The electromagnetic radiations discussed here (X-rays and gamma rays) are highly penetrating radiations, and their biological effect is largely linked to the ionization of water. This ionization of water creates free radicals that damage macromolecules, particularly proteins and DNA, which can lead to cell death at a certain level of radiation. Cell death is primarily caused by DNA breaks that the cell was unable to repair. Cell death is the desired effect in radiotherapy.
At lower radiation doses, DNA damage can be compatible with cell survival. However, DNA alterations can be transmitted to daughter cells after cell division, and some of these alterations can contribute to the development of cancer. The carcinogenic effect will only affect one cell in a billion, but we have enough cells in our bodies for this effect to be concerning. It is evident that a cell that has been killed by radiation cannot develop cancer, so the carcinogenic effect cannot be understood by studying radiation at cytotoxic doses. Therefore, it is scientifically incomprehensible that there exists a unit, the Sievert, which claims to measure all the effects of ionizing radiation on humans.

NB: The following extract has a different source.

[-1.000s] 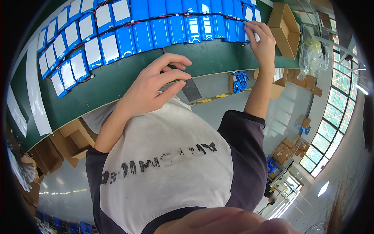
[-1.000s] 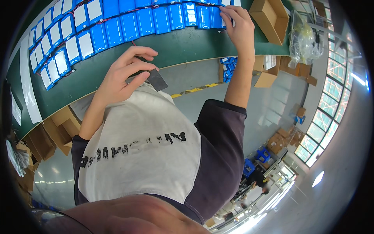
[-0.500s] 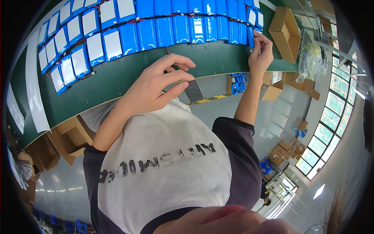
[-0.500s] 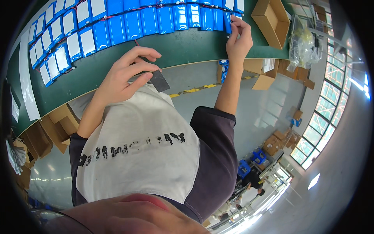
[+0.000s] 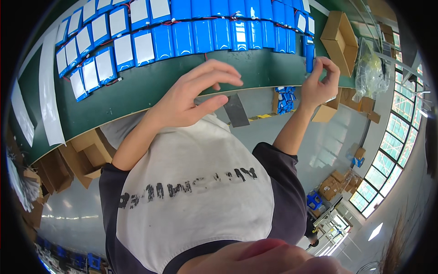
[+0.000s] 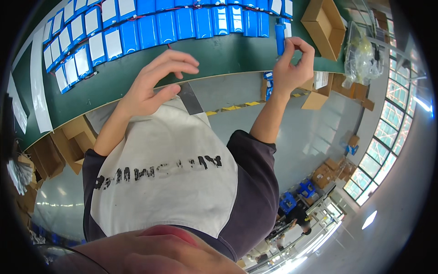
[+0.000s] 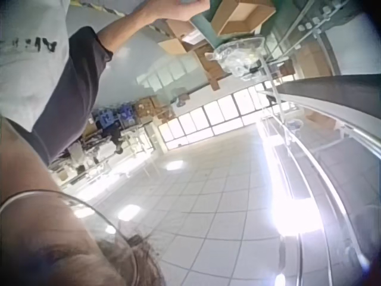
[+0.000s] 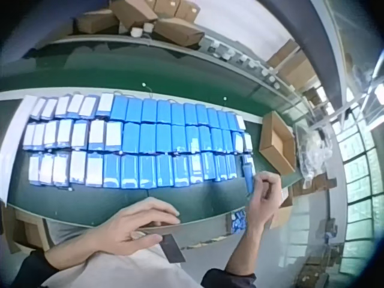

Given the indisputable effect on DNA, the issue revolves around studying the dose-response relationship. However, in a unique manner in biology, a significant number of "scientists" in radiobiology do not consider the dose rate. Thus, the dose received in one second is treated on the same level as the same dose spread over a year, corresponding to natural background radiation. I do not believe there is a single field in biology or medicine where reasoning is done in this way, as if the free radicals produced by radiation persist indefinitely in the body. An equivalent proposition would be to say that since we tolerate two liters of alcohol in a year, we can easily consume two liters of pure alcohol in a single meal.
By not employing the rigor of biological sciences to analyze the dose-response relationship, radiobiology experts have resorted to modeling, where the parameters were not strongly based on observations. The main sources of data were the occurrence of cancers after atomic explosions. These data compel us to acknowledge that exposure to ionizing radiation is responsible for cancers, but they are largely insufficient to establish a dose-response relationship at the doses of interest to us, those used in imaging.
In practice, it would have been sufficient to focus on the literature data concerning imaging (as John Gofman did) to precisely define the risks of cancer caused by X-ray imaging. However, the results would have been too unfavorable for imaging. The data that form the basis of the currently used model, the Linear No-Threshold (LNT) model, which no one is currently able to defend, are missing data, as the confidence interval for the risk in individuals receiving low doses during atomic explosions is enormous. The LNT model is actually the result of a compromise between the desire of the nuclear lobby to set a very high threshold for the occurrence of cancers and Gofman's observations at doses used in medical imaging, which showed a high risk. However, a linear model does not correspond to what is generally observed in biology for dose-response relationships, most of which have the shape of a hyperbola. Yet, it is according to this model that radiobiologists judge the credibility of observations.
To summarize, X-rays are a proven source of DNA breaks and, therefore, cancer, and the modeling to assess the risk has been deliberately falsified.